And then we create a lot of the original content through our blog, just writing content as well. And that's us, that's Tears of Eden.
Brian Lee
And five years ago, this was a much smaller space than it even is today, because I think it's still small and growing. It's very small. What did that feel like for you to be leading in that tiny little space? And what were you hoping for when it started?
Katherine Spearing
Yeah, I remember like watching because deconstruction was big, faith deconstruction, and that blew up during COVID. And so many people were like, Oh, my gosh, I'm not going to church, and now I feel really great. What's going on?
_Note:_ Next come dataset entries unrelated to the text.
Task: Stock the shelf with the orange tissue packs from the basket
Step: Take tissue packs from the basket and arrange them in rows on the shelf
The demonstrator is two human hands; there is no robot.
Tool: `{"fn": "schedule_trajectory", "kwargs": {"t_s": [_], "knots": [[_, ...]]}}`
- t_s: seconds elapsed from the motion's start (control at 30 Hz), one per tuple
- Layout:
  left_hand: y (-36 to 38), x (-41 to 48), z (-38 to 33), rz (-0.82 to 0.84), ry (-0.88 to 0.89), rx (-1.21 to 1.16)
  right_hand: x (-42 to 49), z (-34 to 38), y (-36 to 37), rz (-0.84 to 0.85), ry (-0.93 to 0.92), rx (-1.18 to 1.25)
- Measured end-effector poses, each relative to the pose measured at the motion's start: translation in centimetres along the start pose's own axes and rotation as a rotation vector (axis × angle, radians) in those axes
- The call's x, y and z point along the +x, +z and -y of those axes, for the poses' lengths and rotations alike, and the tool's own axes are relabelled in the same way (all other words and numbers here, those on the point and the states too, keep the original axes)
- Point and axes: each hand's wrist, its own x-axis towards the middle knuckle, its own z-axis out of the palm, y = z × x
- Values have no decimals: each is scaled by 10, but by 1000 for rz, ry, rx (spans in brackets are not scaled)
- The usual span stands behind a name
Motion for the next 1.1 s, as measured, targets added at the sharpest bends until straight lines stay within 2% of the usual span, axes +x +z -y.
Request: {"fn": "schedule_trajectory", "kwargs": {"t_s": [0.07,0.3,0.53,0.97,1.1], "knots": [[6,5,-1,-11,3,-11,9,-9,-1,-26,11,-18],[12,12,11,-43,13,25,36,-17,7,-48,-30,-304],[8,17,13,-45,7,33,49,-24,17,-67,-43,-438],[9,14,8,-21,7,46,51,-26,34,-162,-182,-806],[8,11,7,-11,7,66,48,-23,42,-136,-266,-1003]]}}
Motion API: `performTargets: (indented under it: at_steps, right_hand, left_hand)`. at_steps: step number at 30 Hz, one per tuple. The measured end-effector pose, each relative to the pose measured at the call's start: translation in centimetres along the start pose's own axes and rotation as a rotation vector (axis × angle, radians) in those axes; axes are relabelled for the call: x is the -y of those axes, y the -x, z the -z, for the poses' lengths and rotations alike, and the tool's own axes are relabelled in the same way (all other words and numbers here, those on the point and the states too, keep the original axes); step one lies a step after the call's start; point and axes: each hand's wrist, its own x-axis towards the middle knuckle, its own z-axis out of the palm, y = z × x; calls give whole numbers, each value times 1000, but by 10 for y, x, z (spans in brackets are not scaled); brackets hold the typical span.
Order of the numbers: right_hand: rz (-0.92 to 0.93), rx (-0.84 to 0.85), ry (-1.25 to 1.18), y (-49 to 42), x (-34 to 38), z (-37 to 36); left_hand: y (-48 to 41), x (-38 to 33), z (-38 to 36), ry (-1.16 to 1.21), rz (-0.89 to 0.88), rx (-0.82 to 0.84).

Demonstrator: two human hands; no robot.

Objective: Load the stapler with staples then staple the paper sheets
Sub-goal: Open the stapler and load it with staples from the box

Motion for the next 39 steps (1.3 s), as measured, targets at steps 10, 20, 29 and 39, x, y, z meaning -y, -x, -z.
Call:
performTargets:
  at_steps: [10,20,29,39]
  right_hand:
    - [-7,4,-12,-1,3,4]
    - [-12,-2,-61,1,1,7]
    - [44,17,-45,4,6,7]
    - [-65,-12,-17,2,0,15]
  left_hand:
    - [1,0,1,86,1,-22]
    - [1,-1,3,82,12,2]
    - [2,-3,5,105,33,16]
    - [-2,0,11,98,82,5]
And they're talking about this experience of that being the awakening for a lot of people of a lot of this abuse and toxicity that's happening within evangelicalism. And so we, again, were one of the only organizations at that time that were actually talking about abuse and actually addressing this is abuse and this is abusive. We're still in that space, I would say. There's definitely so much more awareness and conversation around it, but we've grown towards, which that wasn't necessarily planned. The original first two seasons of the podcast, the tagline was The Church Needs to Do Better. It was focused on very specifically talking to the evangelical church and the institutional church and like, Hey, stop abusing people. Then we shifted, and I think it was a very natural shift based on where I was and my story, where the makeup of who was on the board at the time shift towards, we're going to focus on survivors of this space.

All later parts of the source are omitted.